As a whole, the debate included powerful statements addressed masculinities and patriarchy, economic resilience and access to resources, and root causes. In addition, statements made by representatives alluded to the progress and positive steps undertaken by Member States in the implementation of the WPS Agenda, such as the improving the inclusion of more civil society briefers to the Security Council, supporting the creation of regional mediation networks, and implementing the work of the Informal Expert Group on WPS (IEG). Many representatives praised civil society inclusion as progress for women’s meaningful participation. Furthermore, the representatives of Norway and Switzerland recognised WILPF for its work on the WPS Agenda.
Missing Voices
This year, a number of women peace activists were unable to attend the UNSCR1325+18 week due to the discriminatory impact of the US Travel Ban, including WILPF partners from Yemen and Libya. WILPF continued to bring attention to women’s #MissingVoices and call for the UN to reclaim its Charter and become the peace organisation it was intended to be by ensuring women’s access and meaningful participation for peace.
WILPF appreciates the statements by six speakers at the Security Council debate which acknowledged the importance of encouraging and supporting civil society action on the ground. However, more action is needed. The US must urgently overturn its discriminatory travel ban. If it does not, the UN needs to have a serious conversation about what measures it will put in place to ensure local women’s participation on peace and security issues, or it will not be doing its job.
Next Steps
The conversations during the UNSCR1325+18 week have demonstrated that adding women is just a first step. Meaningful participation requires holistic and effective action that amplifying experiences of women and women’s groups and putting them at the centre of peace work.
As we prepare for 2020, the international community must put local women’s voices for feminist peace at the center of their work, and move from commitments to concrete implementation for accountability.

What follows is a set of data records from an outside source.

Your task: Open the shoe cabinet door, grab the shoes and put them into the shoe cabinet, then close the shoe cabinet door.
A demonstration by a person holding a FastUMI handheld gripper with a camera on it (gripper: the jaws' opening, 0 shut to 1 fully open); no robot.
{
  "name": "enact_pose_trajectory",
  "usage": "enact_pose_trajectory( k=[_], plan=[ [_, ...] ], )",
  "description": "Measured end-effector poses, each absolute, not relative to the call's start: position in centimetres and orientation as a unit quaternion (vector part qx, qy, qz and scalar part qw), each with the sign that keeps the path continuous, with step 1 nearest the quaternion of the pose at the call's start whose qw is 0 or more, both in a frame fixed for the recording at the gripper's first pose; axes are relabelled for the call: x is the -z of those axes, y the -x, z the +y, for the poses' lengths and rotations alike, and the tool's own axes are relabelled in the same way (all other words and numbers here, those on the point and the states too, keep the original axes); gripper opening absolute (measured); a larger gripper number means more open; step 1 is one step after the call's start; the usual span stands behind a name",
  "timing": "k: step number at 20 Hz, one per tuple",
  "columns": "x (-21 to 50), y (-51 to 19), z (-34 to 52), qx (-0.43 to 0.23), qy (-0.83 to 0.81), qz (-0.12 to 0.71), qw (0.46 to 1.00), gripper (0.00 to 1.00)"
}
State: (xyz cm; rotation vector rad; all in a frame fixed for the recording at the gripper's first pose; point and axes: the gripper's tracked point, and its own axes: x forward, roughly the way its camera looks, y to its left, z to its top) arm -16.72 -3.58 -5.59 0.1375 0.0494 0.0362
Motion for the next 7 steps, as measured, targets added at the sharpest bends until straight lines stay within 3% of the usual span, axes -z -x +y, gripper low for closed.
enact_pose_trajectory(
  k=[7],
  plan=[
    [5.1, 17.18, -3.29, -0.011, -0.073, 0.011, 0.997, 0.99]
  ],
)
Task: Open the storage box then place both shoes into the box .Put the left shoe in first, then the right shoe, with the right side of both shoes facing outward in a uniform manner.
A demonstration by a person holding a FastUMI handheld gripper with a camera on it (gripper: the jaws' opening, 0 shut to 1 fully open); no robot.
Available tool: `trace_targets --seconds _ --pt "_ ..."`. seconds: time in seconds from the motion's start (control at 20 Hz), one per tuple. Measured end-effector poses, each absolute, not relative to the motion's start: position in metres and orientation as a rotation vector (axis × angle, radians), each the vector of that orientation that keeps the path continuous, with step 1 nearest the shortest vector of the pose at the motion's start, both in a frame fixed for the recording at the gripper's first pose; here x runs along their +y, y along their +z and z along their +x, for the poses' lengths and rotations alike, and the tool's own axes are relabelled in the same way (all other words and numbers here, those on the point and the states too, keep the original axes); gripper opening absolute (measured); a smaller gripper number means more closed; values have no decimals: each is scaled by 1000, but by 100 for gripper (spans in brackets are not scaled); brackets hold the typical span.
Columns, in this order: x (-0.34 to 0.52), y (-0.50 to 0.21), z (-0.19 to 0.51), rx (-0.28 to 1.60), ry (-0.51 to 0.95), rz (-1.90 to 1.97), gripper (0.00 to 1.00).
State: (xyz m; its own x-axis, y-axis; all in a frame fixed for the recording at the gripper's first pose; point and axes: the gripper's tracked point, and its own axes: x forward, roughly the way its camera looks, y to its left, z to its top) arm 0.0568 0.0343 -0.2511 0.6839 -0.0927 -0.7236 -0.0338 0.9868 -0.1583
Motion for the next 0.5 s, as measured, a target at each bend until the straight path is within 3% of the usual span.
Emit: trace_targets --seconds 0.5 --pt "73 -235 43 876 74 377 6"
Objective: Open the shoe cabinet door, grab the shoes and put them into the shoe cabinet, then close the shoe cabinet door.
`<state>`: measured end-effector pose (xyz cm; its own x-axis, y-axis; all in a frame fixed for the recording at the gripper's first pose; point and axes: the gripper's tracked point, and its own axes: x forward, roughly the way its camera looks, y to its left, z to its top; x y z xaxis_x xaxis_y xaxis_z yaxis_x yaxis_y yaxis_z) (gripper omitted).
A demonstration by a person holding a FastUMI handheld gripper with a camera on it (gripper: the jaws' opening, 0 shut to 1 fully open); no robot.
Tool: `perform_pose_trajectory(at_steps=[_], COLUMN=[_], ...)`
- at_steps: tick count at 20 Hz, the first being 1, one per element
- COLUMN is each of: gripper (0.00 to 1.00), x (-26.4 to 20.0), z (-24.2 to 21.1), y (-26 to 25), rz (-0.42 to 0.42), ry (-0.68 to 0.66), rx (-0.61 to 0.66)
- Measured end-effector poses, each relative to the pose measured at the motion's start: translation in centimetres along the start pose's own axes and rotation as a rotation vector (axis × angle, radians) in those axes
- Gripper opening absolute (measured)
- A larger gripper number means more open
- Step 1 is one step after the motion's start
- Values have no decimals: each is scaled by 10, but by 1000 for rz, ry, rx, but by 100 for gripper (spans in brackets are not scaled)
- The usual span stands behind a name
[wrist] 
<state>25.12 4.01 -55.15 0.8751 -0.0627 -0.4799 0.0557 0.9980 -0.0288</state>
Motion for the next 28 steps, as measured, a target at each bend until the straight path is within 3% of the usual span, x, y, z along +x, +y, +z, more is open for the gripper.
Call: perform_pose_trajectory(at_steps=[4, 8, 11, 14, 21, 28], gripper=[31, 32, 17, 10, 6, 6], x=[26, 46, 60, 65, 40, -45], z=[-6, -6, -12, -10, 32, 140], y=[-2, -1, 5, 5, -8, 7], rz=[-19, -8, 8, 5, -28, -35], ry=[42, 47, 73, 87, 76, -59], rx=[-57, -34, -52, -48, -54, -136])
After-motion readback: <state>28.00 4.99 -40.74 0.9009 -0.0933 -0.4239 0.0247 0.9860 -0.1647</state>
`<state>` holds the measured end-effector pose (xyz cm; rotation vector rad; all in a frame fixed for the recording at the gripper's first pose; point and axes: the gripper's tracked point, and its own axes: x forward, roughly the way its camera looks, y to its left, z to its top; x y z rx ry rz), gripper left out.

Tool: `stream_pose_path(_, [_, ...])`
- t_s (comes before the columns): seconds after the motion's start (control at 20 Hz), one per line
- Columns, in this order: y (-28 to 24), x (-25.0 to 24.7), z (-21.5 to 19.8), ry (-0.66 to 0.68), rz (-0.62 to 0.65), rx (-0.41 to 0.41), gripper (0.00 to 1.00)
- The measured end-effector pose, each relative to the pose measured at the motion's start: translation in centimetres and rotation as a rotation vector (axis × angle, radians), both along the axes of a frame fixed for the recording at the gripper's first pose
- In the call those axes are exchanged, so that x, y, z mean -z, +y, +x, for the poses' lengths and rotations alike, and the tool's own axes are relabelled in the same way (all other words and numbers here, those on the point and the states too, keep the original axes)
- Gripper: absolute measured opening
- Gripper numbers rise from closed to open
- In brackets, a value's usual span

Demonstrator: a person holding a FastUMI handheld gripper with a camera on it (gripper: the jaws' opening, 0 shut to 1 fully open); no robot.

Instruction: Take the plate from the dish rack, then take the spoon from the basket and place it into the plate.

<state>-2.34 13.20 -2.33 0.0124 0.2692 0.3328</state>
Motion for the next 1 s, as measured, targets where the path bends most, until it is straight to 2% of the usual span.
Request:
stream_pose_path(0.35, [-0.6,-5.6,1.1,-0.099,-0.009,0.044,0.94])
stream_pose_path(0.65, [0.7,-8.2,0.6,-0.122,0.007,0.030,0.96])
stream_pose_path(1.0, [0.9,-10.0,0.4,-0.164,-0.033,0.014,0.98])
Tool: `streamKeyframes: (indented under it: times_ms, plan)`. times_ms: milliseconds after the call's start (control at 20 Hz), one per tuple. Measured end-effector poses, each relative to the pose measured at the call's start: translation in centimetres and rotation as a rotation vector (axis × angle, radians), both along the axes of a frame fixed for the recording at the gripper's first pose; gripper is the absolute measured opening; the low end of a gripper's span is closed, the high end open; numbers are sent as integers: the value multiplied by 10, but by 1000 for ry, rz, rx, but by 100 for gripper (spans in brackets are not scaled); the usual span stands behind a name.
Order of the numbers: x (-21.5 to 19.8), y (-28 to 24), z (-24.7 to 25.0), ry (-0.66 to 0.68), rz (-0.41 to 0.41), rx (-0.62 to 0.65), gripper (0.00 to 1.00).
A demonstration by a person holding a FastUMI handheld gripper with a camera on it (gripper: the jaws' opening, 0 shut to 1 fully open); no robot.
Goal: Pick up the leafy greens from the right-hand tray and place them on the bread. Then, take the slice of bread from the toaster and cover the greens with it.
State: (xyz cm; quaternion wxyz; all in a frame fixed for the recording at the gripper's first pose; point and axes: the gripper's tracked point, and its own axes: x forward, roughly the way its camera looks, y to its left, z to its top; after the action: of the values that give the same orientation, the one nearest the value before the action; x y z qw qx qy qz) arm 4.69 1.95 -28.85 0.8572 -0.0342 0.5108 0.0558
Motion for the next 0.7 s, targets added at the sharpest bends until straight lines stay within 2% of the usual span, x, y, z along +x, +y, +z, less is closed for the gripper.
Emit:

Join us in demanding that the international community steps up by
- Reaching out to accelerate WPS implementation in the lead up to the 20th Anniversary of UNSCR 1325 in 2020;
- Lobbying your government to integrate the WPS Agenda in the implementation of the Sustainable Development Goals (SDGs) and in disarmament work;
- Lobbying your governments to integrate gender analysis and effective implementation in all of their work;
- Incentivising your government to adopt effective gender-budgeting strategies on all aspects of national and international foreign policy;
- Reach out beyond the “true believers” to build alliances across movements for feminist peace, including by engaging men to transform violent masculinities;
- Amplifying women’s voices and experiences in our own relationships and movements;
- Building relationships across WILPF and partners to strengthen learning from each other.